Closed
Bug 619419
Opened 14 years ago
Closed 14 years ago
SQL connection errors from SUMO
Categories
(mozilla.org Graveyard :: Server Operations, task)
Tracking
(Not tracked)
RESOLVED
FIXED
People
(Reporter: jsocol, Assigned: justdave)
Details
Attachments
(1 file)
|
43.30 KB,
image/png
|
Details |
We seem to get relatively low but steady stream of stack traces from SUMO production that end with this error, from MySQL:
File "/data/www/support.mozilla.com/kitsune/vendor/src/django/django/db/backends/mysql/base.py", line 297, in _cursor
self.connection = Database.connect(**kwargs)
File "/usr/lib64/python2.6/site-packages/MySQLdb/__init__.py", line 81, in Connect
return Connection(*args, **kwargs)
File "/usr/lib64/python2.6/site-packages/MySQLdb/connections.py", line 188, in __init__
super(Connection, self).__init__(*args, **kwargs2)
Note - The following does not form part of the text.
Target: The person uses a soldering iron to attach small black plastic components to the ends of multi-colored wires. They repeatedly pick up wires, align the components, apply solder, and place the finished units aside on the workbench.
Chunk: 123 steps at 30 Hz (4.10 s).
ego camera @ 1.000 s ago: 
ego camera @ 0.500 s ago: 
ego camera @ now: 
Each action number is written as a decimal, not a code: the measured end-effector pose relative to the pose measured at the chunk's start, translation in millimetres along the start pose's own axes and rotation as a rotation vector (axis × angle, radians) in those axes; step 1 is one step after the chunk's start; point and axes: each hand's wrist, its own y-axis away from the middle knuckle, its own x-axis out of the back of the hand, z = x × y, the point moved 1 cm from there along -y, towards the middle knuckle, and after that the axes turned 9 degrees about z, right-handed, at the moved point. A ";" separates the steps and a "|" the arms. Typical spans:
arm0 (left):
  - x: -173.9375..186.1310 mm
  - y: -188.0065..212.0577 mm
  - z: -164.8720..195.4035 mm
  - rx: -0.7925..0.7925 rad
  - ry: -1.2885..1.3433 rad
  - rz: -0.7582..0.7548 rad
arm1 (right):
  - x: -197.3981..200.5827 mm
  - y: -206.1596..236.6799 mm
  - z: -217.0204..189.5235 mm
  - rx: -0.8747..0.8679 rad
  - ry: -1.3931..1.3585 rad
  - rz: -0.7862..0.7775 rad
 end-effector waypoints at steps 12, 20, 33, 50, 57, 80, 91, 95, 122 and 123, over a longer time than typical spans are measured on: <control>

OperationalError: (2013, "Lost connection to MySQL server at 'reading authorization packet', system error: 0")
I'm not sure what the issue is, or if it's solvable, but if it is solvable, we should solve it.
Updated•14 years ago
|
Assignee: server-ops → justdave
| Reporter | ||
Comment 1•14 years ago
|
||
Any insight or ideas here?
| Reporter | ||
Comment 2•14 years ago
|
||
We've had 70 of these in less than 24 hours. It is by far the most common issue with SUMO.
Comment 3•14 years ago
|
||
(In reply to comment #1)
> Any insight or ideas here?
Hrrrm. That looks like it has an issue connecting to the phx slaves. I'm not even sure sumo's using those.
Dave?
| Assignee | ||
Comment 4•14 years ago
|
||
(In reply to comment #3)
> (In reply to comment #1)
> > Any insight or ideas here?
>
> Hrrrm. That looks like it has an issue connecting to the phx slaves. I'm not
> even sure sumo's using those.
Why PHX? SUMO is using Zeus as a proxy to the databases, and that error message *usually* means Zeus doesn't have any backends available when the connection was attempted. Zeus has a max connections setting of its own, it's possible we're hitting Zeus' max connections limit.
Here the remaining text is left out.